The Patient Protection and Affordable Care Act ("ACA") requires that healthcare benefits offered to individuals and small groups include a package of "essential health benefits" (EHB). The ACA provides some parameters and guidance for what EHB should include, but stops well short of defining EHB. On October 7, 2011, the Institute of Medicine (IOM) issued a 314-page report that undertakes to answer the question, "How, exactly, should one go about deciding what to include as essential in a health insurance plan?" That is, the IOM report describes how the federal government should go about defining EHB. The chief concern relating to EHB's definition, as the report's preface notes, is that "[i]f the package of benefits is too narrow, health insurance might be meaningless; if it is too broad, insurance might become too expensive."

The IOM panel made two key decisions that framed the rest of the defining process. First, it decided that a "typical employer" should be a small rather than a large employer, and made a small employer's business profile basic to the cost criteria for definitions of EHB. And second, the panel opted for a definition of "essential" that establishes a set of basic requirements and that does not encompass every service included in the 10 statutorily mandated service categories or every service included in a typical employer plan.

These antecedent definitions make up much of the platform on which the panel rests Chapter 5, "Defining the EHB," which spells out steps for arriving at a definition in Recommendation 1:

By May 1, 2012, the Secretary should establish an initial essential health benefits (EHB) package guided by a national average premium target.

  1. The starting point in establishing the initial EHB package should be the scope of benefits and design provided under a typical small employer plan in today's market.

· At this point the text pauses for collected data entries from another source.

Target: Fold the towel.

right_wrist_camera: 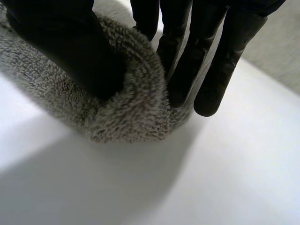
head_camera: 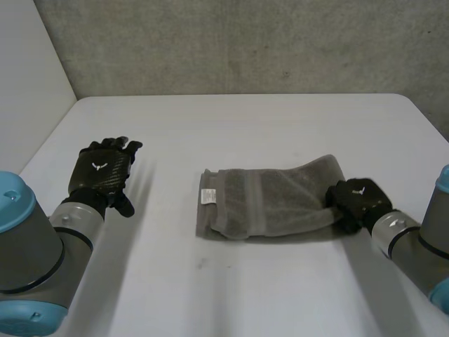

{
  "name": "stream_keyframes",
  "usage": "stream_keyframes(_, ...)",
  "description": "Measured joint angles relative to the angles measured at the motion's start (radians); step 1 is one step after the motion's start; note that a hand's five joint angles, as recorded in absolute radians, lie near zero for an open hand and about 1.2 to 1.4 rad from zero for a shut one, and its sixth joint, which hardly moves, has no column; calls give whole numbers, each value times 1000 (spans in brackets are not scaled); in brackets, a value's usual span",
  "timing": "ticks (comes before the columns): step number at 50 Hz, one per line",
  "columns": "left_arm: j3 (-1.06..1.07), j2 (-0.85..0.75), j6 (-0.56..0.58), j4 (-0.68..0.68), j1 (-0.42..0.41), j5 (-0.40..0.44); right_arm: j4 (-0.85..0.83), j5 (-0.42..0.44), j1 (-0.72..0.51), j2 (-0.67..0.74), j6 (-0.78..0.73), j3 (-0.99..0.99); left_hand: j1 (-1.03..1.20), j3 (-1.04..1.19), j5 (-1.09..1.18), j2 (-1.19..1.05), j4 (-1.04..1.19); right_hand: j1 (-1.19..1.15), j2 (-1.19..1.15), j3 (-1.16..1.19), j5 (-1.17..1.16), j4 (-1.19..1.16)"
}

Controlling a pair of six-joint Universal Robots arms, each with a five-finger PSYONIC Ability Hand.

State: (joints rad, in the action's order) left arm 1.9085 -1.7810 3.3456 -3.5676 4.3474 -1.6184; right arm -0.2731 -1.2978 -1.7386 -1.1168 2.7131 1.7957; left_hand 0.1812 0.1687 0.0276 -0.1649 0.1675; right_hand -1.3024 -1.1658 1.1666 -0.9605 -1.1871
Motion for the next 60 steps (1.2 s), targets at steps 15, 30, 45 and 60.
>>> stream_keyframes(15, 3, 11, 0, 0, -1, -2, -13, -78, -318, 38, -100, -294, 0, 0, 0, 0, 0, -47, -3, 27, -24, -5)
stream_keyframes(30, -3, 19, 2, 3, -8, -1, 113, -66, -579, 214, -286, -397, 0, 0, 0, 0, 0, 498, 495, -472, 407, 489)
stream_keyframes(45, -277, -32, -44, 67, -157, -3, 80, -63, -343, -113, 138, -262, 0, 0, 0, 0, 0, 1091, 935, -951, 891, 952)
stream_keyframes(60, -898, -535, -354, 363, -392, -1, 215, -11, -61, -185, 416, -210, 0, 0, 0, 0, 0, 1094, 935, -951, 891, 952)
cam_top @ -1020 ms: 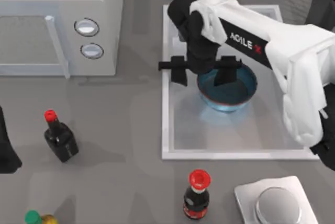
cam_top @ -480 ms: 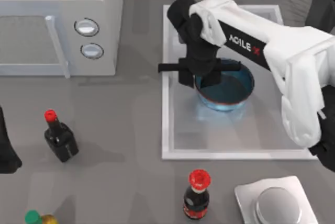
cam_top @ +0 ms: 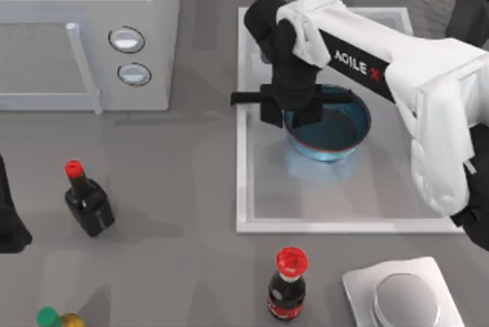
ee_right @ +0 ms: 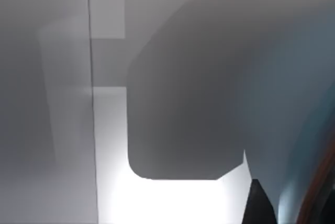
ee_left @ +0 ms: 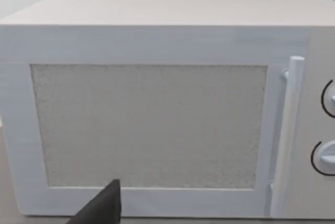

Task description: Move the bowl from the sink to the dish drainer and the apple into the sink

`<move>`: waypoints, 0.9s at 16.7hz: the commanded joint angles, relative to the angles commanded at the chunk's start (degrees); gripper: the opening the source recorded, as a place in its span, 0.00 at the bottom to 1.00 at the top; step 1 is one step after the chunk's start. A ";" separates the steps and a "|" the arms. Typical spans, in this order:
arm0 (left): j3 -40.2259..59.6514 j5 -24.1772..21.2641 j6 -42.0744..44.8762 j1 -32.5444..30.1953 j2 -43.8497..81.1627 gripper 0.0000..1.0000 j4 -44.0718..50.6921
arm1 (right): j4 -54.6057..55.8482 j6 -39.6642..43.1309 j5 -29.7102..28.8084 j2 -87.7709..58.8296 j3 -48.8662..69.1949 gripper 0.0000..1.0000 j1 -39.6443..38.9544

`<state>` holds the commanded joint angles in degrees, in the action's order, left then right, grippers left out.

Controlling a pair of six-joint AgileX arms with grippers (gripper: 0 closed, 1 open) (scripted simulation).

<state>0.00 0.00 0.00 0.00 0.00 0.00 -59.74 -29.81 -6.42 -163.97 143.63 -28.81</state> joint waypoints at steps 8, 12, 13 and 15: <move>0.00 0.00 0.00 0.00 0.00 1.00 0.00 | -6.57 -5.69 -0.86 13.50 -7.96 0.00 -6.12; 0.00 0.00 0.00 0.00 0.00 1.00 0.00 | -14.63 -12.99 -1.72 31.27 -17.64 0.00 -13.26; 0.00 0.00 0.00 0.00 0.00 1.00 0.00 | -16.79 -14.95 -1.95 36.09 -20.18 0.00 -15.18; 0.00 0.00 0.00 0.00 0.00 1.00 0.00 | -21.02 -18.80 -2.40 45.40 -25.09 0.00 -19.01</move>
<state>0.00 0.00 0.00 0.00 0.00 0.00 -80.76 -48.60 -8.82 -118.56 118.53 -47.82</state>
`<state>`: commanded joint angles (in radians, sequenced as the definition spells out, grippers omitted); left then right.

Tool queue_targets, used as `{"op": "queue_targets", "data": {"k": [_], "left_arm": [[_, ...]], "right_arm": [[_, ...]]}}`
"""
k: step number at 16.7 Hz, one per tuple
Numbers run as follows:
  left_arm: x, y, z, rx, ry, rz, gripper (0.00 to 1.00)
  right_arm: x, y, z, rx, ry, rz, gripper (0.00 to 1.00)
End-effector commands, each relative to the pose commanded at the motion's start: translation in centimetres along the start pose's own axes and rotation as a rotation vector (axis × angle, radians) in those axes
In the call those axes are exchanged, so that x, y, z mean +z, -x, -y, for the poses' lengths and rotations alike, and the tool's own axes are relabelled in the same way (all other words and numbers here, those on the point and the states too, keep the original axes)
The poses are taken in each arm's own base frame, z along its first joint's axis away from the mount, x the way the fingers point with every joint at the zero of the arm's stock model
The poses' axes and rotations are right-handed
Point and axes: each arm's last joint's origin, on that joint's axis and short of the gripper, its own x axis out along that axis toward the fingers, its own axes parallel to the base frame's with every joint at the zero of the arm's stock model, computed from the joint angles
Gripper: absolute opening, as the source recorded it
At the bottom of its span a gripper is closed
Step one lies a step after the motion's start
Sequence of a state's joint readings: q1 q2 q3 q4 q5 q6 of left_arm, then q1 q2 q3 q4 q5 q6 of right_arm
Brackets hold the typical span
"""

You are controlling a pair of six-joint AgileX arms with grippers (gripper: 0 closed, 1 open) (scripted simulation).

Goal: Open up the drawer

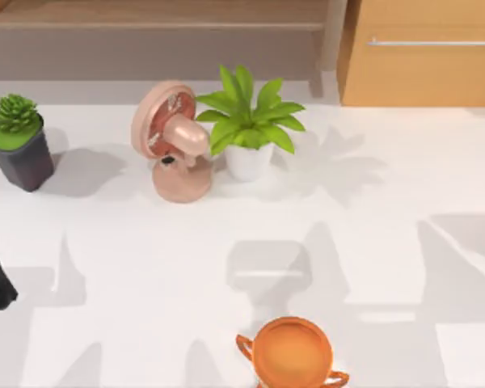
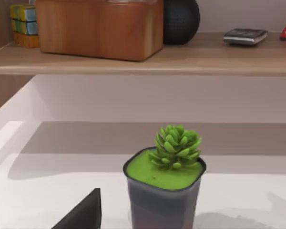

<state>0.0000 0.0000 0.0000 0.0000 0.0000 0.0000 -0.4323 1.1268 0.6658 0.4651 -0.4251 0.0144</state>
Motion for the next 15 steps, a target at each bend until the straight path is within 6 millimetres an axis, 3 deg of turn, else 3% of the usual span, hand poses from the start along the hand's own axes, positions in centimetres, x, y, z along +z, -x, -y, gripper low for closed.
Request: {"op": "queue_targets", "data": {"k": [4, 8, 12, 15], "left_arm": [[0.0, 0.0, 0.0, 0.000, 0.000, 0.000, 1.00], [0.0, 0.0, 0.0, 0.000, 0.000, 0.000, 1.00], [0.0, 0.0, 0.0, 0.000, 0.000, 0.000, 1.00], [0.0, 0.0, 0.0, 0.000, 0.000, 0.000, 1.00]], "right_arm": [[-0.6, -2.3, -0.2, -0.002, 0.111, 0.007, 1.00], [-3.1, -7.5, -1.4, -0.004, 0.388, 0.006, 1.00], [-7.5, -12.8, -5.0, -0.005, 0.803, 0.011, 1.00], [-11.5, -15.6, -8.9, -0.006, 1.118, 0.014, 1.00]]}}
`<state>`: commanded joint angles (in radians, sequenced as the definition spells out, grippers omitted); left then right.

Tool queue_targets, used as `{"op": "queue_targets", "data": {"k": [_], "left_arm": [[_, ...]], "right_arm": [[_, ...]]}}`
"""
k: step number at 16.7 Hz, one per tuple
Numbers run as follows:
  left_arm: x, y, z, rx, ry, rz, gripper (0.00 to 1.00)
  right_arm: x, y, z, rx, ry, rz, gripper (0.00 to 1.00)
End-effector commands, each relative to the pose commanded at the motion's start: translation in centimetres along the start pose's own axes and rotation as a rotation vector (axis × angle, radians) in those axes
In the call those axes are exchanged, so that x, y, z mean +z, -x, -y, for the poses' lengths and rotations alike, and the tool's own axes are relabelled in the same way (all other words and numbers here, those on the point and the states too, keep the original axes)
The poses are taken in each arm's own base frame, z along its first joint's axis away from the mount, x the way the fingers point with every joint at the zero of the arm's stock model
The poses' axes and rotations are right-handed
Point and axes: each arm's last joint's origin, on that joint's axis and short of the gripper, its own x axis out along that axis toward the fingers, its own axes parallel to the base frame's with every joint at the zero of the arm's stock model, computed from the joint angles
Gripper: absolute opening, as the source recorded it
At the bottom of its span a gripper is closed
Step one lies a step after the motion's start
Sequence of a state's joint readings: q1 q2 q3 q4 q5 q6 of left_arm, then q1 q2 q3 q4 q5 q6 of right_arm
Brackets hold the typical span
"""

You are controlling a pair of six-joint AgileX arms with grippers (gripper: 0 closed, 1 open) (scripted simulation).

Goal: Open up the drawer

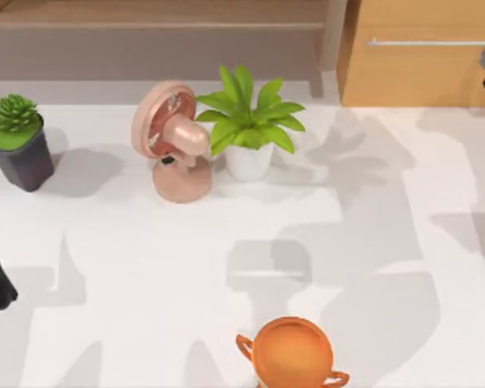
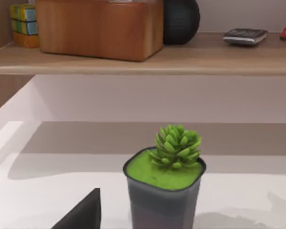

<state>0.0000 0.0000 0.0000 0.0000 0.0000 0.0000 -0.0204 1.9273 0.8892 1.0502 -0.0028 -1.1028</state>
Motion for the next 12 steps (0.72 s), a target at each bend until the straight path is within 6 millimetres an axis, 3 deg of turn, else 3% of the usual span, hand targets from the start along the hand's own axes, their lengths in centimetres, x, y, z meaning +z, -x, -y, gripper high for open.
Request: {"op": "queue_targets", "data": {"k": [3, 6, 8, 12], "left_arm": [[0.0, 0.0, 0.0, 0.000, 0.000, 0.000, 1.00], [0.0, 0.0, 0.0, 0.000, 0.000, 0.000, 1.00], [0.0, 0.0, 0.0, 0.000, 0.000, 0.000, 1.00], [0.0, 0.0, 0.0, 0.000, 0.000, 0.000, 1.00]], "right_arm": [[1.8, -1.2, -5.0, -0.003, 0.244, -0.001, 1.00], [2.9, -1.4, -8.7, 0.002, 0.395, -0.010, 1.00], [3.2, -1.3, -10.0, 0.007, 0.445, -0.015, 1.00], [3.3, -1.3, -10.3, 0.008, 0.453, -0.016, 1.00]]}}
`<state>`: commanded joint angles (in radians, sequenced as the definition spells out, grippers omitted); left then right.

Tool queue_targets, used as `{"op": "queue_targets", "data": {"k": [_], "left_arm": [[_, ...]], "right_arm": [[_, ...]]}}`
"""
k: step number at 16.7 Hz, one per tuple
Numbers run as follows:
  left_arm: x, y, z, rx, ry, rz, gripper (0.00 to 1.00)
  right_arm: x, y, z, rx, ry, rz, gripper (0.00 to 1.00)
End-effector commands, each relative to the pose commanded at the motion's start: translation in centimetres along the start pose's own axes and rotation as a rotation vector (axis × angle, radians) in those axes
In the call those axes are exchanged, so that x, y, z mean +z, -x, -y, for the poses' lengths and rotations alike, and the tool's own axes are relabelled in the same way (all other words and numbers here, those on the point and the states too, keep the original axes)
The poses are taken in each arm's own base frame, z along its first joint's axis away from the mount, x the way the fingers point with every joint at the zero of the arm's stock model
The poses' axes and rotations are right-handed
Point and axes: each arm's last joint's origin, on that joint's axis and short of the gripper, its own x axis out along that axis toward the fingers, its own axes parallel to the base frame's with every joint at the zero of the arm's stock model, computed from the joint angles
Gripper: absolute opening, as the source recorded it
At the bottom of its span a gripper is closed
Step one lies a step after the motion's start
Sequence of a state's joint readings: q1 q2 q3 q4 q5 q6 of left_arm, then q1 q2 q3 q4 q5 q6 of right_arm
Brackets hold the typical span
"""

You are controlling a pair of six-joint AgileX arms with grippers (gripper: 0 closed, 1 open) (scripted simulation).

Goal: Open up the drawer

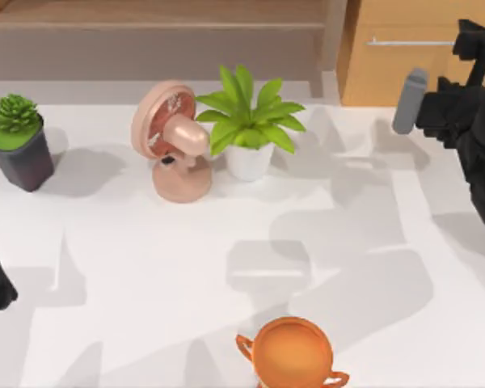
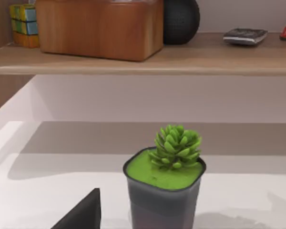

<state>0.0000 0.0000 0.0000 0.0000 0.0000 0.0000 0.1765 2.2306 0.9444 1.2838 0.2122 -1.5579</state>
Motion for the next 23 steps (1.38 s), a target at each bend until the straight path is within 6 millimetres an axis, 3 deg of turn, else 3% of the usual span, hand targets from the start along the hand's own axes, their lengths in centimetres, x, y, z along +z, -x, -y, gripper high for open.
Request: {"op": "queue_targets", "data": {"k": [3, 8, 12, 23], "left_arm": [[0.0, 0.0, 0.0, 0.000, 0.000, 0.000, 1.00], [0.0, 0.0, 0.0, 0.000, 0.000, 0.000, 1.00], [0.0, 0.0, 0.0, 0.000, 0.000, 0.000, 1.00], [0.0, 0.0, 0.0, 0.000, 0.000, 0.000, 1.00]], "right_arm": [[-0.1, -0.3, 0.0, 0.001, -0.001, -0.001, 1.00], [0.0, -2.3, 0.0, 0.000, 0.000, 0.000, 1.00], [0.0, -2.5, 0.0, 0.000, 0.000, 0.000, 1.00], [0.0, -2.5, 0.0, 0.000, 0.000, 0.000, 0.17]]}}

To specify the initial EHB package, this scope of benefits should then be modified to reflect
    • The 10 general categories specified in Section 1302(b)(1) of the Affordable Care Act (ACA); and
    • The criteria specified in this report for the content of specific elements and aggregate EHB package (see Summary Figure S-2).
  2. Once a preliminary EHB list is developed as described in (A), the package should be adjusted so that the expected national average premium for a silver plan with the EHB package is actuarially equivalent to the average premium that would have been paid by small employers in 2014 for a comparable population with a typical benefit design.
  3. The Secretary should sponsor a public deliberative process to assist in determining how the adjustments to the EHB package should be made.
  4. Initial guidance by the Secretary on the contents of the EHB package should list standard benefit inclusions and exclusions at a level of specificity at least comparable to current best practice in the private and public insurance market.

Other salient points in the IOM report include a discussion of how to define "medical necessity" (Chapter 5), a recommendation that HHS establish a research framework for collecting and analyzing data in order to evaluate EHB implementation (Chapter 7), and support for potential waivers from the federally defined EHB to states whose alternative EHB definitions are consistent with the ACA and with the criteria specified in IOM's report (Chapter 8).